I was pretty hyped about Microsoft’s big Windows 11 reveal today. I’m a self-proclaimed Windows fanboy — we exist! — and after the company claimed Windows 10 would be the “last version of Windows,” the news of Windows 11 hit like a nerdy Christmas. So I fully expected my first article of the day to be a straight piece about the new features coming to the OS.
Instead, I’m writing this one. I’ve barely learned anything about Windows 11 yet, because the official livestream was a lagtastic mess.
Soon after the stream began on Microsoft’s event website, the video would buffer every few seconds, until it stopped working altogether. This was true of both the public stream and a separate link created for journalists.
Of course, I thought it might just be me at first, but the rest of the TNW team has been unable to watch the stream either. Journalists around the web are complaining about the connection as well.
hops on twitter to see that the Windows event feed is bad. Welp, back to writing script about things with wheels.
— Roberto Baldwin (@strngwys) June 24, 2021
I am breaking my twitter silence to complain that the video feed keeps cutting out on the Windows 11 event.
— Lauren Goode (@LaurenGoode) June 24, 2021
Microsoft's streams are failing hard – YouTube re-streams are much better – https://t.co/ZAKBS0xdgD
— Brad Sams (@bdsams) June 24, 2021
panos go back in time and buy twitch pic.twitter.com/WD1kfF1c44
— alex (@alex) June 24, 2021
Windows 11 livestream not even working in Edge! pic.twitter.com/ePdVf3Hb3r
— Joanna Stern (@JoannaStern) June 24, 2021
— Ishan Agarwal (@ishanagarwal24) June 24, 2021
After a while, Microsoft instead redirected reporters to watch the livestream on Twitter. Which… well, is not a great look. Why wasn’t there a YouTube stream?
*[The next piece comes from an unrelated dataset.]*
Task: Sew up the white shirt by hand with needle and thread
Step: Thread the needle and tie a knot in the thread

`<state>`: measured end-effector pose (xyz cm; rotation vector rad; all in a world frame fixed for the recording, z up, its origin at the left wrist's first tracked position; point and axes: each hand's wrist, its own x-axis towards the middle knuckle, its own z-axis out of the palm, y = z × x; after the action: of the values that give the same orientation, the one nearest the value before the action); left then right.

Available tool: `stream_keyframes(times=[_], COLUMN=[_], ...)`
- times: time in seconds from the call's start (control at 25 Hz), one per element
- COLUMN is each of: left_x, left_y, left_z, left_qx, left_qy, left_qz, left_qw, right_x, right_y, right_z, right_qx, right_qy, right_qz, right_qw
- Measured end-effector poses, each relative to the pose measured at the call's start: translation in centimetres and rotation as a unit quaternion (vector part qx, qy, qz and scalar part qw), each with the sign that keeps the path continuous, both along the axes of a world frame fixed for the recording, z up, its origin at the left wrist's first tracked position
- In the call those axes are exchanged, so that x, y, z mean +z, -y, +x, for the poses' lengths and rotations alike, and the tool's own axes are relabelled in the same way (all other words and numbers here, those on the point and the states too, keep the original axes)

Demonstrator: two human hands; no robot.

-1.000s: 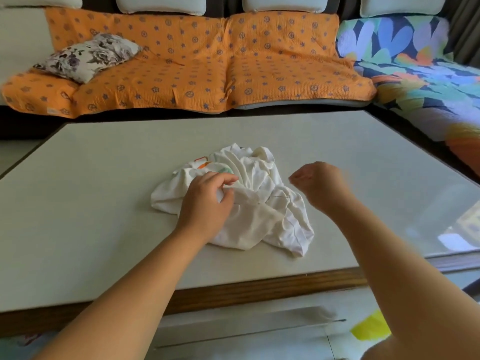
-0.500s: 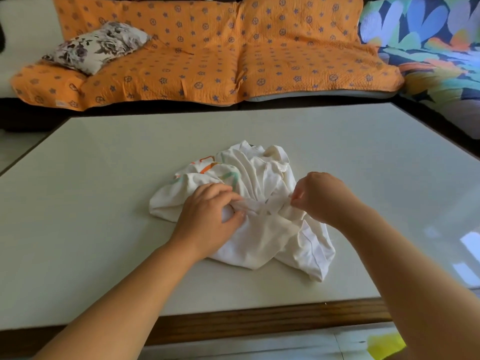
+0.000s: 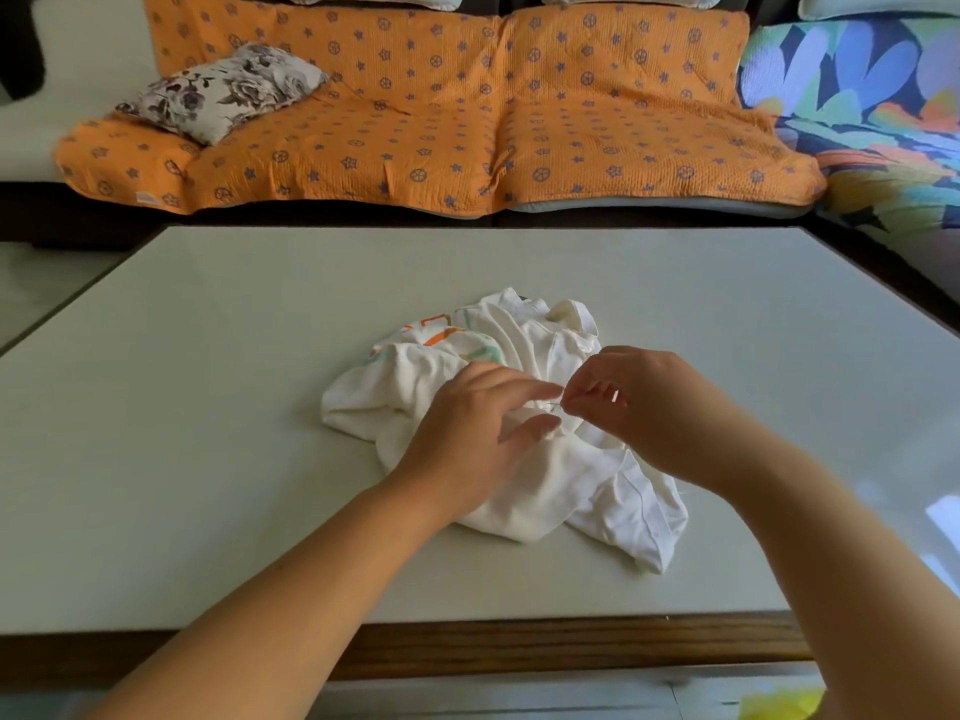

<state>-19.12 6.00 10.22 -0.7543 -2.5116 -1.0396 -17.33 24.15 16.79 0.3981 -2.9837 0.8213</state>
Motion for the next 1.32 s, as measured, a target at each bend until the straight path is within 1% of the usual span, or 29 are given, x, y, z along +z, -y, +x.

Even Apple does that these days.
It should be noted that we’re still in a pandemic and the company would almost certainly have hosted an in-person event otherwise. And of course, the livestream says nothing about the performance of Windows 11 itself.
Still, it’s a shame that what is arguably Microsoft’s biggest software reveal in six years got off to such a clumsy start. It’s kind of baffling that a company worth 2 trillion-dollars couldn’t get a livestream right for such a major event.
Of course, the livestream issues were ultimately fleeting, and those interested can now watch a recording or read the press release instead. But there’s something a little magical about watching a major product announcement live, and that was lost on Windows fans today.